The data Block Start
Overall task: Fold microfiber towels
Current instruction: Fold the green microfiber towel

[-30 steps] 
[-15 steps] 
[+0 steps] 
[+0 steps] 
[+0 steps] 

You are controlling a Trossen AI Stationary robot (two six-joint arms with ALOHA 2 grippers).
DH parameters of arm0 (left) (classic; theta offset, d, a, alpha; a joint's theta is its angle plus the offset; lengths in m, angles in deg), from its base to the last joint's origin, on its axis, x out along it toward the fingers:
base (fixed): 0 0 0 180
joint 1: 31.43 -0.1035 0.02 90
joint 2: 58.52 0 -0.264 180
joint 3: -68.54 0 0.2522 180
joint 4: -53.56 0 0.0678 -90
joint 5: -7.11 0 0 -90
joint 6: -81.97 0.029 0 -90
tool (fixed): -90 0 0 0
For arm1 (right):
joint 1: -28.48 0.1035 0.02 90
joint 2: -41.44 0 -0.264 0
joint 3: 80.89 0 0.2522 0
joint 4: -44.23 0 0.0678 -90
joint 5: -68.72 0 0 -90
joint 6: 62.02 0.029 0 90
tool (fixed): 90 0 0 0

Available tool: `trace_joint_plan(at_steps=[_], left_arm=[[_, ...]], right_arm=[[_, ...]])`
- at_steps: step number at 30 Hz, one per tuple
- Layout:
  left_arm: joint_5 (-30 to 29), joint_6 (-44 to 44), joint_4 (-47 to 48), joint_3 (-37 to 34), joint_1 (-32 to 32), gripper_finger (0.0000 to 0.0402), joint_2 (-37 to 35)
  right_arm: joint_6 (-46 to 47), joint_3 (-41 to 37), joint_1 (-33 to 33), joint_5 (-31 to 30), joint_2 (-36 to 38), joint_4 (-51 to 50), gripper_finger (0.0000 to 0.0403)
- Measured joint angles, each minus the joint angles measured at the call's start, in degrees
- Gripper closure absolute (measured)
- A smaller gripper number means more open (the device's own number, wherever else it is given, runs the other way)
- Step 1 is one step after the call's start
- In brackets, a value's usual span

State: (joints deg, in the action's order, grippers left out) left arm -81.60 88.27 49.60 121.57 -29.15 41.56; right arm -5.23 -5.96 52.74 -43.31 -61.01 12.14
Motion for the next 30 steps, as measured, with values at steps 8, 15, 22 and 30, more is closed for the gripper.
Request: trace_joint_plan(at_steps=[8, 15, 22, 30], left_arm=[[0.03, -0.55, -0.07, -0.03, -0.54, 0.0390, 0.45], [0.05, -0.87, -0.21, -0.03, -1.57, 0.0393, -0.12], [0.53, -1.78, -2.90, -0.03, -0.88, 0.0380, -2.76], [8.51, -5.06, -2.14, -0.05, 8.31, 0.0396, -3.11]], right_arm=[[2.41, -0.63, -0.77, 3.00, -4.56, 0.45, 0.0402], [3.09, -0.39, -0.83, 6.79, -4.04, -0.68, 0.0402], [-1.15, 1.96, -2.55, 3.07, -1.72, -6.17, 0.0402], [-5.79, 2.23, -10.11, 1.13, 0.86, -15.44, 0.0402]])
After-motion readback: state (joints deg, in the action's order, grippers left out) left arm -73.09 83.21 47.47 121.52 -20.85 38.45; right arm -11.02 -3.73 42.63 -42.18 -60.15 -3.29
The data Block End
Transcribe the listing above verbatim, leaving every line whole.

Overall task: Fold microfiber towels
Current instruction: Fold the green microfiber towel

[-30 steps] 
[-15 steps] 
[+0 steps] 
[+0 steps] 
[+0 steps] 

You are controlling a Trossen AI Stationary robot (two six-joint arms with ALOHA 2 grippers).
DH parameters of arm0 (left) (classic; theta offset, d, a, alpha; a joint's theta is its angle plus the offset; lengths in m, angles in deg), from its base to the last joint's origin, on its axis, x out along it toward the fingers:
base (fixed): 0 0 0 180
joint 1: 31.43 -0.1035 0.02 90
joint 2: 58.52 0 -0.264 180
joint 3: -68.54 0 0.2522 180
joint 4: -53.56 0 0.0678 -90
joint 5: -7.11 0 0 -90
joint 6: -81.97 0.029 0 -90
tool (fixed): -90 0 0 0
For arm1 (right):
joint 1: -28.48 0.1035 0.02 90
joint 2: -41.44 0 -0.264 0
joint 3: 80.89 0 0.2522 0
joint 4: -44.23 0 0.0678 -90
joint 5: -68.72 0 0 -90
joint 6: 62.02 0.029 0 90
tool (fixed): 90 0 0 0

Available tool: `trace_joint_plan(at_steps=[_], left_arm=[[_, ...]], right_arm=[[_, ...]])`
- at_steps: step number at 30 Hz, one per tuple
- Layout:
  left_arm: joint_5 (-30 to 29), joint_6 (-44 to 44), joint_4 (-47 to 48), joint_3 (-37 to 34), joint_1 (-32 to 32), gripper_finger (0.0000 to 0.0402), joint_2 (-37 to 35)
  right_arm: joint_6 (-46 to 47), joint_3 (-41 to 37), joint_1 (-33 to 33), joint_5 (-31 to 30), joint_2 (-36 to 38), joint_4 (-51 to 50), gripper_finger (0.0000 to 0.0403)
- Measured joint angles, each minus the joint angles measured at the call's start, in degrees
- Gripper closure absolute (measured)
- A smaller gripper number means more open (the device's own number, wherever else it is given, runs the other way)
- Step 1 is one step after the call's start
- In brackets, a value's usual span

State: (joints deg, in the action's order, grippers left out) left arm -81.60 88.27 49.60 121.57 -29.15 41.56; right arm -5.23 -5.96 52.74 -43.31 -61.01 12.14
Motion for the next 30 steps, as measured, with values at steps 8, 15, 22 and 30, more is closed for the gripper.
Request: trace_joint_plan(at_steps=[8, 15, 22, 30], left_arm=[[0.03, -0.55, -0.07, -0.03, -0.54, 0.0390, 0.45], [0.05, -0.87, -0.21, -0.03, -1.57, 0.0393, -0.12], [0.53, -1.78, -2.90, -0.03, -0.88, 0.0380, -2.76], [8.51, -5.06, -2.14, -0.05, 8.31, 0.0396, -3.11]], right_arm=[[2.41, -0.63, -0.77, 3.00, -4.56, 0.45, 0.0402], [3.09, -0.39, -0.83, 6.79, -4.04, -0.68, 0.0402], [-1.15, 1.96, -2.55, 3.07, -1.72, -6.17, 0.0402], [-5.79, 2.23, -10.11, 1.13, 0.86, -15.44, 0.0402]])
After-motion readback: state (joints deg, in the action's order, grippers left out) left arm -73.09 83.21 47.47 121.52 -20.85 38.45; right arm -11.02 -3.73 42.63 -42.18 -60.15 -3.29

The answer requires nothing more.